▸ **EXERCISE**:
Look through the listing below, and wherever a line has the string "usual", pull it out.
────────────────────────────────────────
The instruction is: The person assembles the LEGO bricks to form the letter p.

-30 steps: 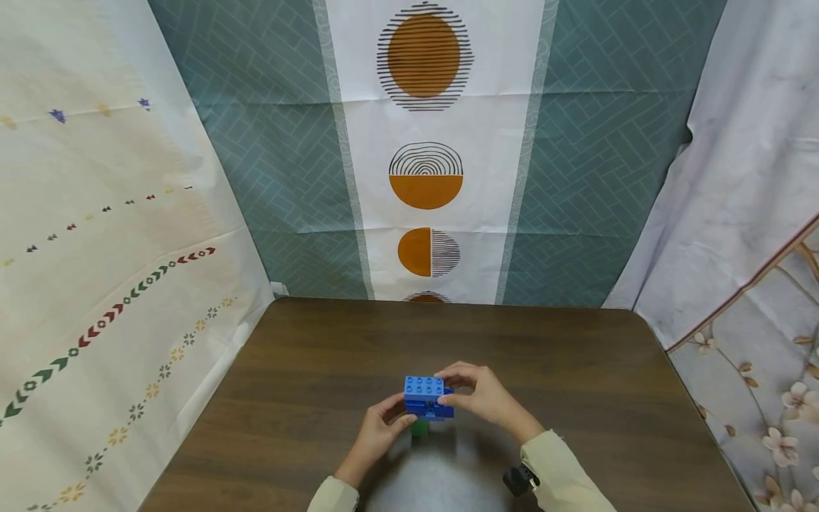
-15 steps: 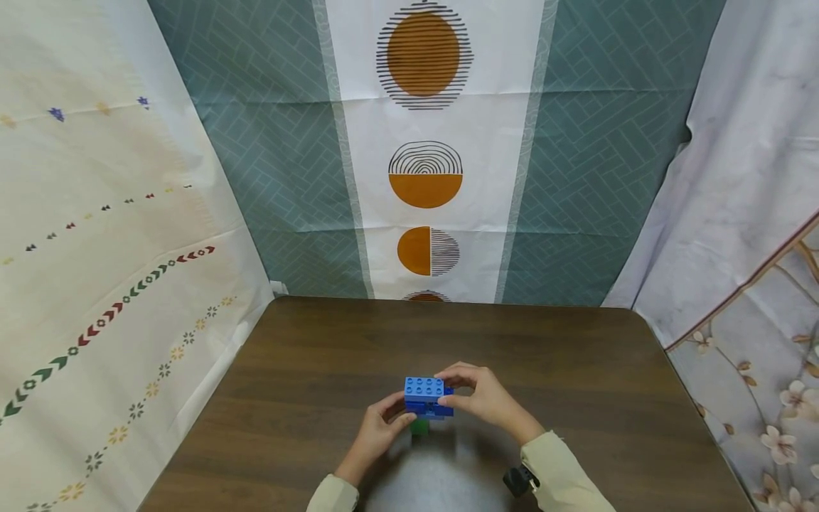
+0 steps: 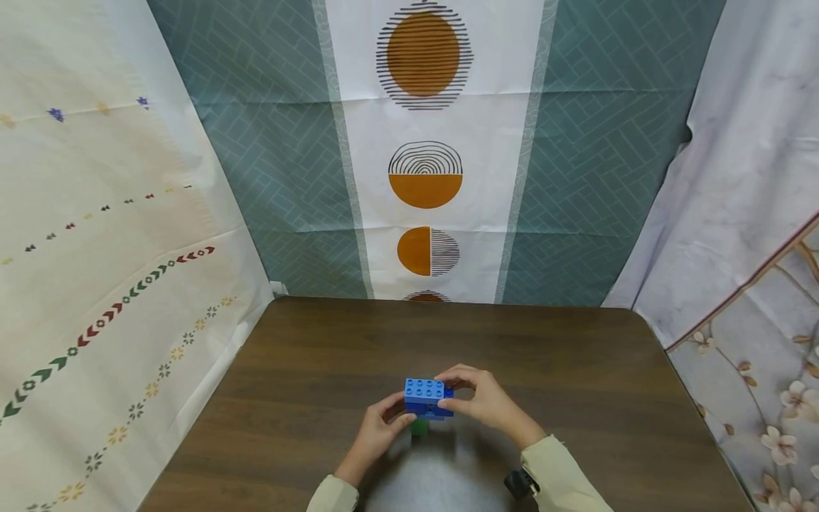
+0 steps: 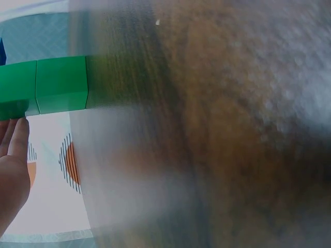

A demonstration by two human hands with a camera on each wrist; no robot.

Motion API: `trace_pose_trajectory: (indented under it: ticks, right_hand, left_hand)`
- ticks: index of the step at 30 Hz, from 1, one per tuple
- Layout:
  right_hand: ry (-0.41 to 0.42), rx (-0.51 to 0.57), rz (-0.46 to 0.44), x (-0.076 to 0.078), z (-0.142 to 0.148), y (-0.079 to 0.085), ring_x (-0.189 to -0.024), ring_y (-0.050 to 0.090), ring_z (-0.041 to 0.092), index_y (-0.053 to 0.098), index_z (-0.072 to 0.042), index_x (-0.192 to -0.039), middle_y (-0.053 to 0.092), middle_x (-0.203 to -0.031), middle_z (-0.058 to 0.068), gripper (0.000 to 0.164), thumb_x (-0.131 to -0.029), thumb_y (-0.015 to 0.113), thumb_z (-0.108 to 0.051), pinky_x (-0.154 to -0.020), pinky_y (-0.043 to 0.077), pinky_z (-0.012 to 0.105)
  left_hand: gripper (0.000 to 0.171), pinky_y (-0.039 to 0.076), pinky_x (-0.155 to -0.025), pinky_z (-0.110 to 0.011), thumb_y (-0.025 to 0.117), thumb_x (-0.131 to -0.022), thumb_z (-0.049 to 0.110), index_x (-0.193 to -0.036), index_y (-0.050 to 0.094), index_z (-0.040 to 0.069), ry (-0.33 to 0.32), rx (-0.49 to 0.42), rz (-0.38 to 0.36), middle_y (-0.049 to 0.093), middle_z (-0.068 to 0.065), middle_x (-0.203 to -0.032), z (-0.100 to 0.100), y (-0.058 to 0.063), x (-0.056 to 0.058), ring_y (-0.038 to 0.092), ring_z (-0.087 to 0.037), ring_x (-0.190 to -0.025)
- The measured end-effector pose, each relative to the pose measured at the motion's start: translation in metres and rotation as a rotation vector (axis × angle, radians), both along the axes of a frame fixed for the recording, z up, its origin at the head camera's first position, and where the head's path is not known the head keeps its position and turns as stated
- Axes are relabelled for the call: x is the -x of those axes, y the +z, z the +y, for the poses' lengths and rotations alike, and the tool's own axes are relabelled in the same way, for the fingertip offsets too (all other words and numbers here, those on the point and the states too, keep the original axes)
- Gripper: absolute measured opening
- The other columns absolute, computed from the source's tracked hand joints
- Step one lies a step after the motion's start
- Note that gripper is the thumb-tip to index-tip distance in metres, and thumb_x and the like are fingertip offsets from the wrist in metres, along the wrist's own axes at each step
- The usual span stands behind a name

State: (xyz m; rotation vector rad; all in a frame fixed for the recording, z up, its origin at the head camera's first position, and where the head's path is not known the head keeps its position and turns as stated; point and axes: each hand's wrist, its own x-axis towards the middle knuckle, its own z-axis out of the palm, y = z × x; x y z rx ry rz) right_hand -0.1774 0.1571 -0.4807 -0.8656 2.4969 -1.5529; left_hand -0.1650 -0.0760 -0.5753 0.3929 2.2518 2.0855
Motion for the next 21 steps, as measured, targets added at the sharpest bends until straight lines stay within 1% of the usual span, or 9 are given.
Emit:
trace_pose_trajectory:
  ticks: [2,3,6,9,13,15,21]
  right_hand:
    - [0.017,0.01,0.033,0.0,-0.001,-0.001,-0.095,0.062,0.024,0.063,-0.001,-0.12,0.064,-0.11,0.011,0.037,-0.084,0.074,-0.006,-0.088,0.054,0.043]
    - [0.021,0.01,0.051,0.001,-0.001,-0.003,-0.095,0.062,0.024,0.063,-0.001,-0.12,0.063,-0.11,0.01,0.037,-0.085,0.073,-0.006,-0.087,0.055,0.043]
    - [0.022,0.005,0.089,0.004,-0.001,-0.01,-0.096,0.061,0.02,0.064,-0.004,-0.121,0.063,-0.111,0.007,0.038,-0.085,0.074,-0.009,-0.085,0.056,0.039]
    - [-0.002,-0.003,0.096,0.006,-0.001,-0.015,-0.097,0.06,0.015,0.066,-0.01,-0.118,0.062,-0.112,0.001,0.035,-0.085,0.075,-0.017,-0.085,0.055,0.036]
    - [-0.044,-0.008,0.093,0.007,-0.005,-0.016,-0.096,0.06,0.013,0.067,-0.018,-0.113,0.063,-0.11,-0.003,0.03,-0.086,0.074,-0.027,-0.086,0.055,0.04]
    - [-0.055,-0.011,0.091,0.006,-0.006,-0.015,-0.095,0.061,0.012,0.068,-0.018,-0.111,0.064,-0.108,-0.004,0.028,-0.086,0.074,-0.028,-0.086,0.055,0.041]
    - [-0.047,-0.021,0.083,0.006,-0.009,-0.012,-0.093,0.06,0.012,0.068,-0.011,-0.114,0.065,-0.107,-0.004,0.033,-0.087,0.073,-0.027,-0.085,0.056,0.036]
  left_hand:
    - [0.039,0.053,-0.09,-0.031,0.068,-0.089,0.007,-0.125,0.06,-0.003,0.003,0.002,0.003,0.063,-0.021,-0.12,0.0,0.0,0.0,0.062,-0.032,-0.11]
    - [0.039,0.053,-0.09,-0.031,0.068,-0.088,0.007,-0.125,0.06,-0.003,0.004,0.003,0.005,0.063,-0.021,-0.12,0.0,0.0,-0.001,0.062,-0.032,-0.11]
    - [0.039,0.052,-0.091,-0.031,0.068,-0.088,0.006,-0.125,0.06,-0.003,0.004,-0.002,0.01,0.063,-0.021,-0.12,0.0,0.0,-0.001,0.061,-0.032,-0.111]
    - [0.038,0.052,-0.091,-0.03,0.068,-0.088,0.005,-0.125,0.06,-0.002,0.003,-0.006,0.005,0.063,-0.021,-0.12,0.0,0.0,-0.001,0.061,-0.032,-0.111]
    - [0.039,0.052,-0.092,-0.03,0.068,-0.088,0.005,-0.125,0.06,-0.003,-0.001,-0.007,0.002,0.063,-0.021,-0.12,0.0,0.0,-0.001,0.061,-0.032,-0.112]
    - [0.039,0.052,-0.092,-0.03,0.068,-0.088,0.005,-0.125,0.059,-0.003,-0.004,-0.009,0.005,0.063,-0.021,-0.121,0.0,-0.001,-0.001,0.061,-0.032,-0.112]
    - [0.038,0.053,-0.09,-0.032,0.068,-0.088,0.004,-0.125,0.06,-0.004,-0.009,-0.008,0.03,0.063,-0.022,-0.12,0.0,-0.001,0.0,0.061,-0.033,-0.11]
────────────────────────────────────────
▸ **EXERCISE RESPONSE**:
- The usual span stands behind a name
Motion for the next 21 steps, as measured, targets added at the sharpest bends until straight lines stay within 1% of the usual span, or 9 are given.

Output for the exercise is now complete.